Gods had given me a gift- the weight of the whole world rested inside my frail heart.
I remember it was the same fall of twelve, a few months later
I was standing in the same balcony,
only it was the sky that was gurgling. Pouring and screaming, clashing and crying.
I stood there in the middle of the night. Not quite in the middle; it was 2 a.m.
I hated the rain, and I wanted to die.
I couldn’t do it. I couldn’t jump, I couldn’t cut, I couldn’t overdose.
I was weak. I was brave. I was unhappy. I was not enough. I was never enough.
I stood in the rain to torture myself. I was scared of the thunder. I was controlling my fears.
I felt limitless.
I thought a lot about suicide that night. Sounds insane but I wanted a chance.
One shot at the power to control my life; even if it meant during my death.
Sometimes freedom is all you really need.
Freedom. Freedom. Freedom.
I moved places, I saw faces, I saw freedom, I saw more pain. The more you have, the more you need.
Freedom is to dive off cliffs and kiss strangers, smoke pot and watch the stars, sleep until you drift away into oblivion, wake up, pack your bags, and
move on someplace else because the freedom you have is not enough.
Freedom is to let go of such expectations, yet hold on to your dreams, embrace your sadness, turn it into a weapon,
feel every single breath your lover takes,
see the grass, see the sky, see yourself in the mirror, see what you really are and not look away.
Wild winter of fifteen, I stand in a different balcony looking at a lake
calm and vast, the weight of the grey sky turning it into a deep shade of silver.
It looks beautiful.
The same winter of fifteen, I choose to live.
Live while I’m alive, live after I die, my organs in the bodies of strangers,
my dreams in the minds of millions,
my sadness in the struggles of every depressed person,
my hopes in the insides of their hearts.
I cry. You cry.
I am depressed. My friend has social anxiety.

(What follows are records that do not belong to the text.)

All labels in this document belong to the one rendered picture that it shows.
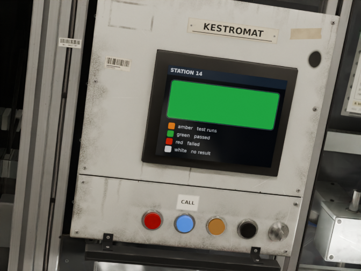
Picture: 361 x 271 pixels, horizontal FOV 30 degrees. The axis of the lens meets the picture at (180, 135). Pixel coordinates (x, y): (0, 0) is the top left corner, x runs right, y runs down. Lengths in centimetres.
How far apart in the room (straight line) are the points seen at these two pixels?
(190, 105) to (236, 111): 8
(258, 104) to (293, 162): 14
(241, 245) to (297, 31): 41
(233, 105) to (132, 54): 19
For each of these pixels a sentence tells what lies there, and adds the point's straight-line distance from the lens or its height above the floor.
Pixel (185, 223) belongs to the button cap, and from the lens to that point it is 124.
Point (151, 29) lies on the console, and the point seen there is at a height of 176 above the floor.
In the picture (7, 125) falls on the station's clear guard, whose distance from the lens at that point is 122.
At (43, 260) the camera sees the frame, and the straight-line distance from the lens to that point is 129.
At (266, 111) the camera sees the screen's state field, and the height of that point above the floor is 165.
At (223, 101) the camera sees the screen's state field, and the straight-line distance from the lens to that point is 117.
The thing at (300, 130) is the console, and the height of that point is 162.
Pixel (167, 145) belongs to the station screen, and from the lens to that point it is 118.
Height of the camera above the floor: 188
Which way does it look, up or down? 14 degrees down
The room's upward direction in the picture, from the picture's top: 9 degrees clockwise
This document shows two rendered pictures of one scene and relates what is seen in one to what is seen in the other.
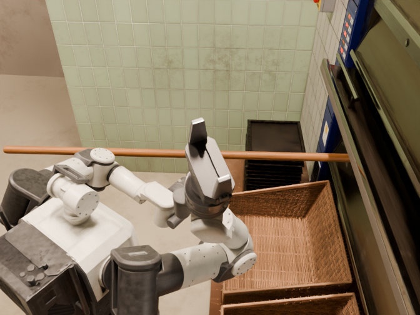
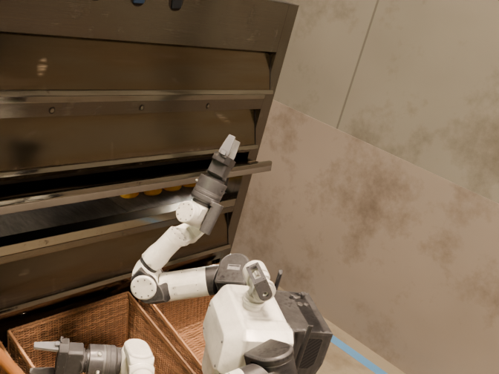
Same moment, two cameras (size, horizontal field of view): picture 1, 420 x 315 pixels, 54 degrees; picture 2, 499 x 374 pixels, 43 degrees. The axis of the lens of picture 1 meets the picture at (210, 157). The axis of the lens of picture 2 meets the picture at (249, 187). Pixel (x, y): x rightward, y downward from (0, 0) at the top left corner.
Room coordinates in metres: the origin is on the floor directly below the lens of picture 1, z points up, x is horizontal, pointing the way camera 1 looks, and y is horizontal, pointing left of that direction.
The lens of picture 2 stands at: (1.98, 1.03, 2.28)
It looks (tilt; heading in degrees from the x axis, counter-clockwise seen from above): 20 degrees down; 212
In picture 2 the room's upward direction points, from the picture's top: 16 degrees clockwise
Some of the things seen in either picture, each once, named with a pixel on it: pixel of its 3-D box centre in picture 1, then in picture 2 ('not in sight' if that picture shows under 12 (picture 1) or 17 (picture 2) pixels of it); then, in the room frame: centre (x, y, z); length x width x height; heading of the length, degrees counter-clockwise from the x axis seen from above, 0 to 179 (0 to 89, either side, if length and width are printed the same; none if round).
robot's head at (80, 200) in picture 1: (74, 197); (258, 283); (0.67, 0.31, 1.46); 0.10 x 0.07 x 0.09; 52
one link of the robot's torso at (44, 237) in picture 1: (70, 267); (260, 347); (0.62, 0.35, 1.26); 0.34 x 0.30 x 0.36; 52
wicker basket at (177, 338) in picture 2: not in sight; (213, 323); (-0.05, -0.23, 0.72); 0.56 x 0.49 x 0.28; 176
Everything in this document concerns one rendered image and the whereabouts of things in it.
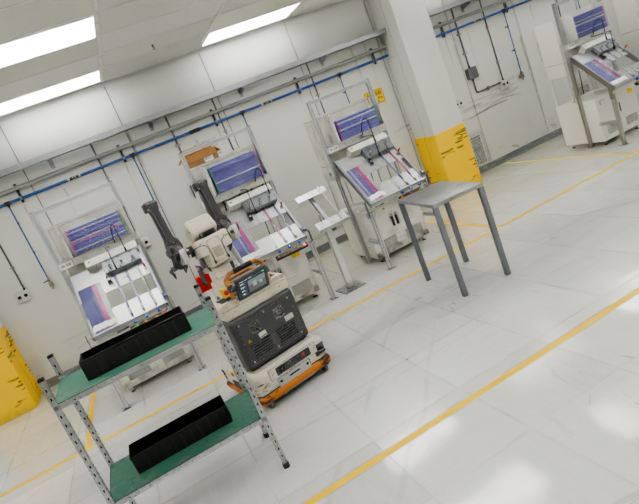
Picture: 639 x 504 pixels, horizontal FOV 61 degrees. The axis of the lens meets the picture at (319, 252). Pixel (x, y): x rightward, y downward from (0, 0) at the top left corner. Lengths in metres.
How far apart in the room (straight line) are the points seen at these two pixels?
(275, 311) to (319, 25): 4.75
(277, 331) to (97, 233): 2.23
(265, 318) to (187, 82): 3.99
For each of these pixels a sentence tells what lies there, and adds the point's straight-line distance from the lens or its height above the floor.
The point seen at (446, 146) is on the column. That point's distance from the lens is 7.75.
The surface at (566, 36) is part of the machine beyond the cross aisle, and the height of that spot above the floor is 1.47.
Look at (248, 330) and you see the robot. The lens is 3.83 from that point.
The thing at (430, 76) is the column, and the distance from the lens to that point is 7.75.
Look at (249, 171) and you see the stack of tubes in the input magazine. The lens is 5.59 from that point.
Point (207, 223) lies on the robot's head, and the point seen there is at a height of 1.32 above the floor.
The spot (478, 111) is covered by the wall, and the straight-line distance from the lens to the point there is 8.78.
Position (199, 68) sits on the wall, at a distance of 7.19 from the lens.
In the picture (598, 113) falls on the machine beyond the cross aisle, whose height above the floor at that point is 0.43.
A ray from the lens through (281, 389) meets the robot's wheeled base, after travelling 3.93.
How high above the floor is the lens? 1.75
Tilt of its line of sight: 13 degrees down
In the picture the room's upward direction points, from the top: 22 degrees counter-clockwise
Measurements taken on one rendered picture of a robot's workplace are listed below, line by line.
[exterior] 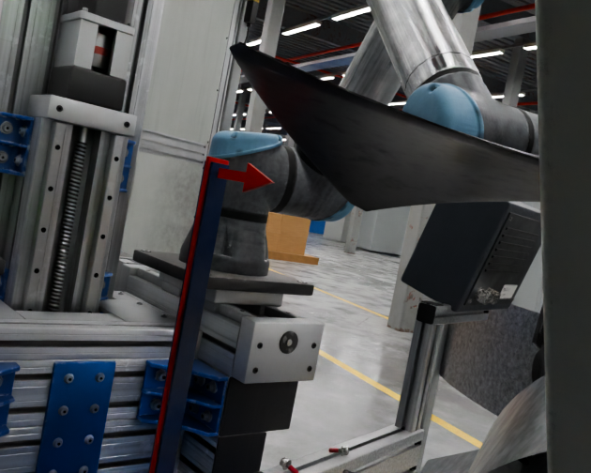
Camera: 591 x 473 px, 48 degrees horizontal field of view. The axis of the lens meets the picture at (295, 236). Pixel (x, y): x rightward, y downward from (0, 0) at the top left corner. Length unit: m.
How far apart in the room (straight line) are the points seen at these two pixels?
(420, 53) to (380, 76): 0.34
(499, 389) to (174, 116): 1.53
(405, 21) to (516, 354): 1.87
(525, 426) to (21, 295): 0.89
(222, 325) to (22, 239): 0.31
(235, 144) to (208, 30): 1.57
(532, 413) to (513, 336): 2.28
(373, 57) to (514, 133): 0.41
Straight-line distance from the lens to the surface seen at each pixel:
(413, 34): 0.72
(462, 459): 0.46
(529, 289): 10.28
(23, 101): 1.09
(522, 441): 0.21
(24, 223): 1.02
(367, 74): 1.03
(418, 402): 1.04
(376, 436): 0.99
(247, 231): 1.06
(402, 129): 0.38
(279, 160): 1.08
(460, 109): 0.61
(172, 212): 2.52
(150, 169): 2.43
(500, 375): 2.53
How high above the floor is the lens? 1.17
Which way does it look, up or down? 3 degrees down
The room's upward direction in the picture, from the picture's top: 11 degrees clockwise
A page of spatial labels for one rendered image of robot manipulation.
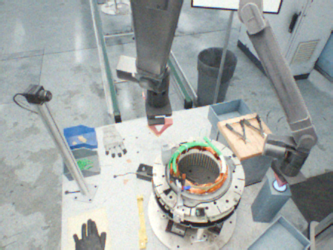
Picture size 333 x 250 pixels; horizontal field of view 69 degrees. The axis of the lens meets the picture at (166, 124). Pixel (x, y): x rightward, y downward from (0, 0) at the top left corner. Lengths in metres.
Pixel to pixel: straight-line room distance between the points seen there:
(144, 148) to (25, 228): 1.22
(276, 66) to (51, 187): 1.98
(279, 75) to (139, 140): 0.87
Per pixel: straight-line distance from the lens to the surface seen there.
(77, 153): 1.33
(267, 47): 0.69
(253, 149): 1.01
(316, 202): 2.33
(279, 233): 0.92
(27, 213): 2.25
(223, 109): 1.21
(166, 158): 0.84
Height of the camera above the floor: 1.83
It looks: 47 degrees down
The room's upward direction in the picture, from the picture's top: straight up
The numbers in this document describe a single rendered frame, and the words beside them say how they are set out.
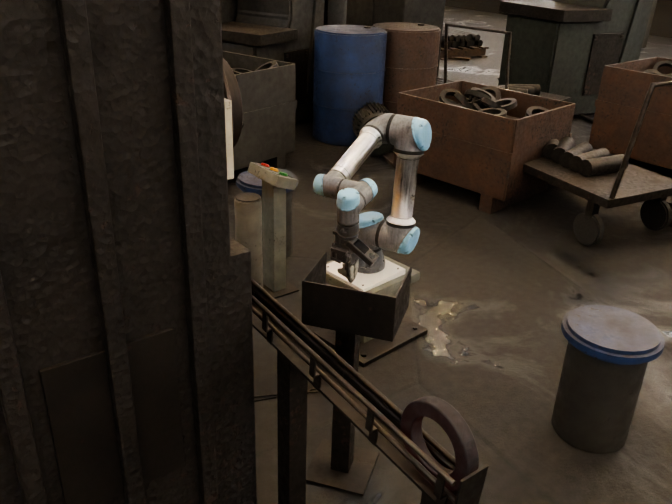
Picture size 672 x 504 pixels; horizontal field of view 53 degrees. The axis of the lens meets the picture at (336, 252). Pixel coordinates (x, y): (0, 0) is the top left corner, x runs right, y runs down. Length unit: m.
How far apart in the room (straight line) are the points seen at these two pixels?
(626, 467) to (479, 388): 0.58
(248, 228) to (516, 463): 1.46
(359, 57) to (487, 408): 3.41
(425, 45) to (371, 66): 0.54
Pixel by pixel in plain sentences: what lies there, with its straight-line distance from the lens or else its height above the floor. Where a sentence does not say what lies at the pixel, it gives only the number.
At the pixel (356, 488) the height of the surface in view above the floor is 0.01.
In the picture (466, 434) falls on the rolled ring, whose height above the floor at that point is 0.74.
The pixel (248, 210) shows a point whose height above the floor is 0.48.
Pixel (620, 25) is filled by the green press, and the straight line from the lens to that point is 7.28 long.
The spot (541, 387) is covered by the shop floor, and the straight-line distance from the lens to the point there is 2.80.
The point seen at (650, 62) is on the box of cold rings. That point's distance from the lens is 6.20.
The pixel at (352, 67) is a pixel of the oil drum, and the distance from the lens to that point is 5.40.
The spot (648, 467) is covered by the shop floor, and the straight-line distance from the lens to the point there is 2.58.
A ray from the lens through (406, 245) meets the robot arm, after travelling 2.63.
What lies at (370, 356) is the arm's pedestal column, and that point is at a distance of 2.78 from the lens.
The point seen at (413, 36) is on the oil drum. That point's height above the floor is 0.84.
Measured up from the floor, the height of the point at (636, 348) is 0.43.
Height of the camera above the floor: 1.58
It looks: 25 degrees down
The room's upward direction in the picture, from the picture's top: 2 degrees clockwise
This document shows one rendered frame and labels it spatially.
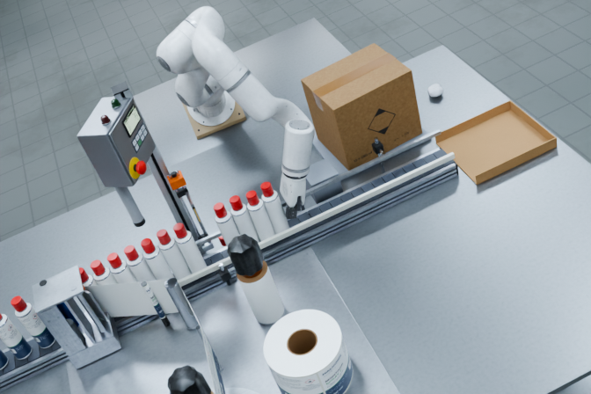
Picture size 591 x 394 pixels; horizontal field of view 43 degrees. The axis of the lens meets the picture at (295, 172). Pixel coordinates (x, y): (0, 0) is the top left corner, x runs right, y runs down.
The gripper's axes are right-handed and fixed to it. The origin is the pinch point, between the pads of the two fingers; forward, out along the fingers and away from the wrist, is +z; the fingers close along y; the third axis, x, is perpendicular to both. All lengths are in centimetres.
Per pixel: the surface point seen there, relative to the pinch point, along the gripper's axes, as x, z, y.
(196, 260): -31.1, 10.3, 2.8
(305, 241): 3.4, 8.1, 5.5
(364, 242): 19.3, 5.1, 14.3
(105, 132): -55, -37, 0
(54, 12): -32, 112, -451
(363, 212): 22.8, 0.7, 5.2
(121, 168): -51, -25, 1
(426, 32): 170, 39, -201
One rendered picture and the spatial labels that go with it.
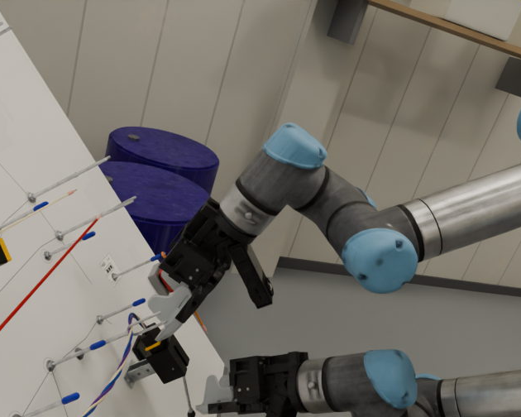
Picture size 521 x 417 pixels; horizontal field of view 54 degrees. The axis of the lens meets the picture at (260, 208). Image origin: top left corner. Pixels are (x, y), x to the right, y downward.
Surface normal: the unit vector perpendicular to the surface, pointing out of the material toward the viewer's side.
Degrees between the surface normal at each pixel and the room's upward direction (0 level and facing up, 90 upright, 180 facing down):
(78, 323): 46
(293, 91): 90
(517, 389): 60
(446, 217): 52
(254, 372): 69
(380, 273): 90
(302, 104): 90
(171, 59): 90
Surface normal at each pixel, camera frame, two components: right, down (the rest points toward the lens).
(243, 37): 0.27, 0.44
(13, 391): 0.89, -0.41
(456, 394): -0.64, -0.55
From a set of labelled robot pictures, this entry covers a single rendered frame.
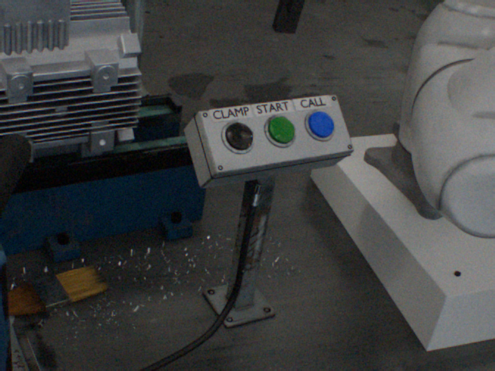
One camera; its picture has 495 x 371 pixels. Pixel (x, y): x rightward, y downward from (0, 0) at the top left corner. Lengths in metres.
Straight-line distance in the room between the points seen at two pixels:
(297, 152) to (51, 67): 0.30
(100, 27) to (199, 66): 0.62
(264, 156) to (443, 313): 0.31
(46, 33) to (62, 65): 0.04
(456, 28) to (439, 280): 0.32
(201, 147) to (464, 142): 0.27
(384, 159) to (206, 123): 0.43
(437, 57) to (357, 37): 0.81
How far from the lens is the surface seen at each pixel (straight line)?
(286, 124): 0.85
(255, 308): 1.02
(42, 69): 0.94
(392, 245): 1.07
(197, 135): 0.84
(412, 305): 1.05
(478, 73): 0.91
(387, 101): 1.58
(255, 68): 1.60
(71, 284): 1.02
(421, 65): 1.06
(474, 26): 1.05
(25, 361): 0.45
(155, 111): 1.16
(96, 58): 0.94
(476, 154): 0.85
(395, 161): 1.17
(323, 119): 0.88
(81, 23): 0.97
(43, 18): 0.94
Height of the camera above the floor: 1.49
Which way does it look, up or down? 34 degrees down
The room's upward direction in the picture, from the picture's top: 10 degrees clockwise
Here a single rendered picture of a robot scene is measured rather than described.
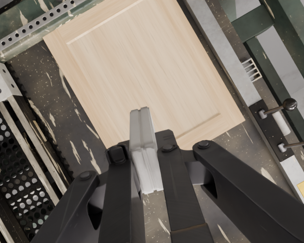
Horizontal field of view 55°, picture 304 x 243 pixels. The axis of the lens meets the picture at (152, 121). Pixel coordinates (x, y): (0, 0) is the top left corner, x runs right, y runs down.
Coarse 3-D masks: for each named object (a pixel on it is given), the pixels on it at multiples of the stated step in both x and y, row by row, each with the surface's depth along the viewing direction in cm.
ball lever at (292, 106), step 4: (284, 100) 82; (288, 100) 81; (292, 100) 80; (284, 104) 81; (288, 104) 80; (292, 104) 80; (296, 104) 80; (276, 108) 85; (280, 108) 84; (284, 108) 82; (288, 108) 81; (292, 108) 80; (260, 112) 90; (264, 112) 90; (268, 112) 88; (260, 116) 91; (264, 116) 90
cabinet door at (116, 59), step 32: (128, 0) 95; (160, 0) 94; (64, 32) 95; (96, 32) 95; (128, 32) 95; (160, 32) 95; (192, 32) 94; (64, 64) 96; (96, 64) 96; (128, 64) 95; (160, 64) 95; (192, 64) 95; (96, 96) 96; (128, 96) 96; (160, 96) 95; (192, 96) 95; (224, 96) 94; (96, 128) 96; (128, 128) 96; (160, 128) 95; (192, 128) 95; (224, 128) 95
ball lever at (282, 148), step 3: (303, 141) 84; (279, 144) 90; (282, 144) 90; (291, 144) 87; (294, 144) 86; (297, 144) 85; (300, 144) 85; (303, 144) 84; (279, 147) 90; (282, 147) 90; (285, 147) 89; (288, 147) 88; (279, 150) 91; (282, 150) 90; (285, 150) 90

Another one is schizophrenic.
Another one told me he was seeing a therapist.
I am depressed. You are not.
Yet we are the same.
One day we shall realize that the borders we have
are just lines on sand
easy to create, easier to cross.
I shall donate my organs, you shall donate your hopes.
Hopes and organs and bodies and dreams and
hurts and fears
different for each, same for all.
The universe stops only at a full circle.